This post imported from StackExchange Physics at 2014-04-04 16:42 (UCT), posted by SE-user nervxxx
I would appreciate it if you could specify what you think is wrong in my answer. Did you mean to say that c_a^{\dagger}c_b^{\dagger}|0\rangle does not imply antisymmetric tensor product?

This post imported from StackExchange Physics at 2014-04-04 16:42 (UCT), posted by SE-user mgphys
Note that in the way you posed the question, it has very little to do with IQH. It also does not go into the nature of entanglement of indistinguishable particles, which is discussed in e.g. physik.rwth-aachen.de/fileadmin/user_upload/www_physik/… and sqig.math.ist.utl.pt/pub/PaunkovicN/04-P-phdthesis.pdf

This post imported from StackExchange Physics at 2014-04-04 16:42 (UCT), posted by SE-user mgphys
Also it seems to me that the question you asked is not the one that you meant to ask, and the answer to that latter one might be here physics.stackexchange.com/questions/35185/…

This post imported from StackExchange Physics at 2014-04-04 16:42 (UCT), posted by SE-user mgphys
I wouldn't trust the bachelor's thesis you gave me - it has errors. the phd thesis is ok. my question has everything to do with the IQH - I'm just restricting the number of orbitals to 2 for illustrative purposes, while in the IQHE, on a compact manifold the number of orbitals is N_{orb}. Ok what's wrong with your comment is specified in my second comment in the chain.
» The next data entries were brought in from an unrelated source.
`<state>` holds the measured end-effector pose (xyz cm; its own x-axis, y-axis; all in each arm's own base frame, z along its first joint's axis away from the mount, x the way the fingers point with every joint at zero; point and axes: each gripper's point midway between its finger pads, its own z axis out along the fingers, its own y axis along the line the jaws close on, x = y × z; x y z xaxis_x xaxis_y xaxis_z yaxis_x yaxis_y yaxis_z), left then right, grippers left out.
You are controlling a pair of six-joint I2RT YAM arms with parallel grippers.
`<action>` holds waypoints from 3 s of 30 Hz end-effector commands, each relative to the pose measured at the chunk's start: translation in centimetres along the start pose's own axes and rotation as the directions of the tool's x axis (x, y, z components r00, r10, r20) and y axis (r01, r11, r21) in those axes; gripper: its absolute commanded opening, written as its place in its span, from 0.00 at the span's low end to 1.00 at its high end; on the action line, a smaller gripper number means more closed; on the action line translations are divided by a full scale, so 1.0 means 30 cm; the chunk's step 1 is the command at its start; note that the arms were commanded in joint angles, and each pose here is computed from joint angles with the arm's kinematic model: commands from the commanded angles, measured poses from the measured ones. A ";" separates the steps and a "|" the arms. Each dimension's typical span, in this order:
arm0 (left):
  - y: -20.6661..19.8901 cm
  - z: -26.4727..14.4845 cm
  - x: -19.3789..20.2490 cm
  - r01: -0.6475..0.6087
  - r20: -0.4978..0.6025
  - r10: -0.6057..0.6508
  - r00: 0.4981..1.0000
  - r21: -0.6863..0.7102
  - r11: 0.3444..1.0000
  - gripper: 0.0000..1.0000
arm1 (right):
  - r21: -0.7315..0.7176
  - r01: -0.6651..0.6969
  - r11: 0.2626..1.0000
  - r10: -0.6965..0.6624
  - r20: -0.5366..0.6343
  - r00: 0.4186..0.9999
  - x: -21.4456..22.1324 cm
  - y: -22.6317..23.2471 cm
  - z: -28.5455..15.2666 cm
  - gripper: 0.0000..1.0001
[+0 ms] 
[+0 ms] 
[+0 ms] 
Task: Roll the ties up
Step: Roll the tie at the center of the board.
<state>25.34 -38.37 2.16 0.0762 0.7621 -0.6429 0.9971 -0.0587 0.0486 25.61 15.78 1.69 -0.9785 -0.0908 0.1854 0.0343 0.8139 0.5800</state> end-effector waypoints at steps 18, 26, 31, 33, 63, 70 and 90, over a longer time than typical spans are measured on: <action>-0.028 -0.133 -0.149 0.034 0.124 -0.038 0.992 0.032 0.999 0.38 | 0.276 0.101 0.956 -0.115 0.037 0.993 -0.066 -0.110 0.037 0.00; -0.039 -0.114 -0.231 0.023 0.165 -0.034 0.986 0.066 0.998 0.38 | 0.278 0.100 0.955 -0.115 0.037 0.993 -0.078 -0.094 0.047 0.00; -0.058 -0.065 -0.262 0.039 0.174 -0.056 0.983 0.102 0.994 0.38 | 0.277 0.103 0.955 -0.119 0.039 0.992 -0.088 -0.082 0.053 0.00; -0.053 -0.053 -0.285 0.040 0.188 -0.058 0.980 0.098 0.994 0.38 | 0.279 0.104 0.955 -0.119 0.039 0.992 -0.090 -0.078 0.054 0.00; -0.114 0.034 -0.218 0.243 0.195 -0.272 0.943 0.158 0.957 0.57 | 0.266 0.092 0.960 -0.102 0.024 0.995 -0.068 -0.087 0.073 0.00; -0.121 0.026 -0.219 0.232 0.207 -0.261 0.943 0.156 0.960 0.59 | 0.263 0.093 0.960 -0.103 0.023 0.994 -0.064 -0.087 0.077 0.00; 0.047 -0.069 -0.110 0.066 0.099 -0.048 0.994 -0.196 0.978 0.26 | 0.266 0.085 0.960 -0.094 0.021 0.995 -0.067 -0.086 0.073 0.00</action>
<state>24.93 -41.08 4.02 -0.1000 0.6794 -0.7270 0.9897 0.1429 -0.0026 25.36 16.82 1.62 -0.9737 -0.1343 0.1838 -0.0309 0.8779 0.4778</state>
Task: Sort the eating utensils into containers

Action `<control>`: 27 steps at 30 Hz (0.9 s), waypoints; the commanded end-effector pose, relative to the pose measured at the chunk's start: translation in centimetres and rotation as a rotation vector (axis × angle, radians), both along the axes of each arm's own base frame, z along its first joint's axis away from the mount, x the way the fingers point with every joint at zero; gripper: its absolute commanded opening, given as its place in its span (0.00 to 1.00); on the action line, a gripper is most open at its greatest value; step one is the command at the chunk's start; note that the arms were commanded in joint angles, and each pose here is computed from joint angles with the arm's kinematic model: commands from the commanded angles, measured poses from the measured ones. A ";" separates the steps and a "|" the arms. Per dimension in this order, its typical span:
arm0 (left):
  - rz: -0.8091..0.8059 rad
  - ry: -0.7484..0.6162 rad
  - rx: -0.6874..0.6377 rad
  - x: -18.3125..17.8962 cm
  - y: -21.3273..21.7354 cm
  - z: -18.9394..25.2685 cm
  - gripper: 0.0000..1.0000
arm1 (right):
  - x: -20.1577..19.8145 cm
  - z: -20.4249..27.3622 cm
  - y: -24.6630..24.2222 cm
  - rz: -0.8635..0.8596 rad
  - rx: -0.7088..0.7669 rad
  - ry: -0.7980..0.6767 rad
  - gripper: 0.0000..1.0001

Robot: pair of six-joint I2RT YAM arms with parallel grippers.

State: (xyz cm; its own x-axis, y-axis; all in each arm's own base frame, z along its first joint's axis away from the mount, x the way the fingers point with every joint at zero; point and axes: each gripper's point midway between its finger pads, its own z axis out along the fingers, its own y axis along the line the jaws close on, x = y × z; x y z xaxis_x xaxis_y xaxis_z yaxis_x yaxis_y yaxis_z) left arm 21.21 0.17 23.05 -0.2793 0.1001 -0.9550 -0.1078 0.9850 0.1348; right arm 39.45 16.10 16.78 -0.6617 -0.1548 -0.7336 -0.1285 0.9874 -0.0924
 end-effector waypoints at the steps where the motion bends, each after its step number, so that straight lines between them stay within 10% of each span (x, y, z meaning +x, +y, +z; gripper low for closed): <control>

Your last assertion, that c_a^\dagger c_b^\dagger |0\rangle \neq \cdots is not correct. You are completely mixing up second quantized notation and first!

This post imported from StackExchange Physics at 2014-04-04 16:42 (UCT), posted by SE-user nervxxx
But anyway I see the trouble now, sorry it took so long. My H is not the same as your H. Your H is the single-particle Hilbert space. My H_i is the Hilbert space of the i-th fermionic mode. I shall illustrate this difference by counting arguments. Say that we have M orbitals (with different quantum numbers). Each orbital has its associated raising and lowering operators c_i, c_i^\dagger. So the Hilbert space of the orbital (which I have been using) is dimension 2. The full Hilbert space is the tensor product of the M orbitals, \otimes_i H_i, which has dim 2^M.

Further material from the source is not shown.